Table of Contents
- What Is Cloud Storage Tiering?
- AWS S3 Storage Classes
- S3 Intelligent-Tiering vs Manual Tiering
- Azure Blob Storage Tiers
- GCP Cloud Storage Classes
- Setting Up Lifecycle Policies
- Cost Comparison Across Tiers
- When to Use Each Storage Tier
- FAQ
- Sources
TLDR: Cloud storage tiering saves 50-95% by automatically moving infrequent data to cheaper classes. AWS S3 Standard costs $0.023/GB/month, S3 Intelligent-Tiering auto-saves 40-68%, S3 Glacier Deep Archive costs $0.00099/GB/month (96% cheaper). Azure Hot $0.018/GB, Cool $0.01/GB, Archive $0.002/GB. Set lifecycle policies to transition after 30 days (Infrequent Access), 90 days (Archive Instant), 180+ days (Deep Archive). S3 Intelligent-Tiering best for unpredictable access, Glacier for long-term archives, Hot/Standard for active data.
A client stored 50TB of application logs in S3 Standard at $0.023/GB ($1,150/month). Most logs were accessed once in the first week, never again. We set up lifecycle policies: transition to S3 Standard-IA after 30 days, to S3 Glacier after 90 days, to Deep Archive after 1 year. New monthly cost: $180 (84% savings). Same data, different storage classes.
After 9+ years managing cloud infrastructure, I’ve seen teams waste thousands on S3 Standard for data that’s never accessed again. Storage tiering is the easiest cloud cost optimization with the highest ROI.
Cloud storage tiering automatically moves data between storage classes based on access patterns and age to optimize costs. AWS offers S3 Standard ($0.023/GB/month for hot data), S3 Standard-IA ($0.0125/GB for 30+ day retention), S3 Glacier Instant Retrieval ($0.004/GB for archive with instant access), and S3 Glacier Deep Archive ($0.00099/GB for long-term cold storage). Azure provides Hot, Cool, Cold, and Archive tiers. Lifecycle policies automate transitions, reducing storage costs by 60-95% for infrequently accessed data without manual intervention.

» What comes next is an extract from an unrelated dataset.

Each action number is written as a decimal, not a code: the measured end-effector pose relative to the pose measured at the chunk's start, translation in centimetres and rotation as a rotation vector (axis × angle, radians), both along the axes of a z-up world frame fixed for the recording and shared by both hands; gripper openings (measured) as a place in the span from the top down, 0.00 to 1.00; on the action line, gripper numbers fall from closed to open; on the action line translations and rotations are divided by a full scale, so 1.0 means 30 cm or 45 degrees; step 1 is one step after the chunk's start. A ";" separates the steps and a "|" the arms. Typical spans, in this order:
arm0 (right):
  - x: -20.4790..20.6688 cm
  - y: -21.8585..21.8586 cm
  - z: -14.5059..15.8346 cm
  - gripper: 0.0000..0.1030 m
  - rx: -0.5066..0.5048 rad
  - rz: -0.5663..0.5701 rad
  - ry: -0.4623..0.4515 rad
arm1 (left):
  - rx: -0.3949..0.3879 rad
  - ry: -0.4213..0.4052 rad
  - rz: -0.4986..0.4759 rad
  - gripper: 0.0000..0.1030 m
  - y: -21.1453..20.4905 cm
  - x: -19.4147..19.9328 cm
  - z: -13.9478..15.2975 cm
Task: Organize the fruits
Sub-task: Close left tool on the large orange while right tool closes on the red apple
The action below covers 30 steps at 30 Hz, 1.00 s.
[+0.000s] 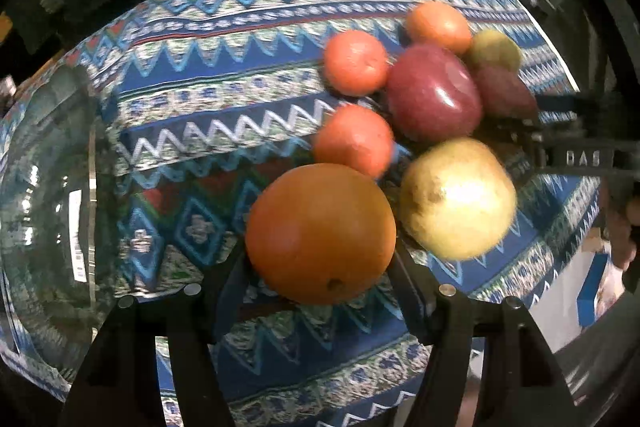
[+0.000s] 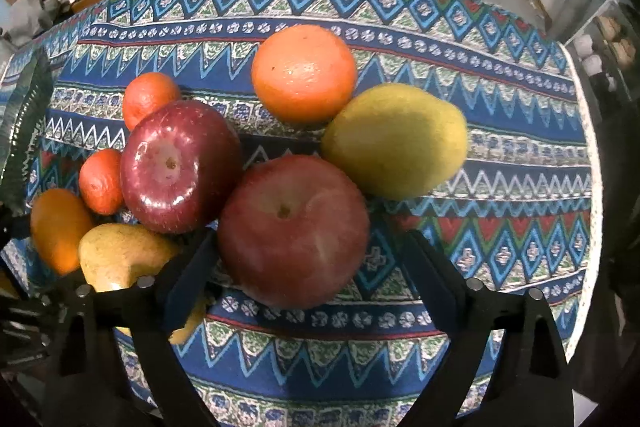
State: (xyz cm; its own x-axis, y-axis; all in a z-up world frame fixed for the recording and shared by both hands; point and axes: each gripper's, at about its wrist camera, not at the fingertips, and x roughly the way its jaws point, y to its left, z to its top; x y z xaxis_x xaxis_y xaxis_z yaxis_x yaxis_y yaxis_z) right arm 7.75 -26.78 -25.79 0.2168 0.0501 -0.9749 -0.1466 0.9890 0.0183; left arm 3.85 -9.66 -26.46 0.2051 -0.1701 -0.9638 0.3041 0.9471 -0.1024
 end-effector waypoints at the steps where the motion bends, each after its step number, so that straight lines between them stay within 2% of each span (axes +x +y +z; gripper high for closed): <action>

What Is Cloud Storage Tiering?
Storage tiering organizes data across different storage classes based on access frequency and retention requirements. Frequently accessed data stays in expensive fast storage (S3 Standard, Azure Hot). Infrequently accessed data moves to cheaper slower storage (S3 Glacier, Azure Cool). Rarely accessed archives move to ultra-cheap deep storage (S3 Deep Archive, Azure Archive). Automated lifecycle policies transition data based on rules (age, last access time). Saves 60-95% on storage costs for data accessed less than once per month.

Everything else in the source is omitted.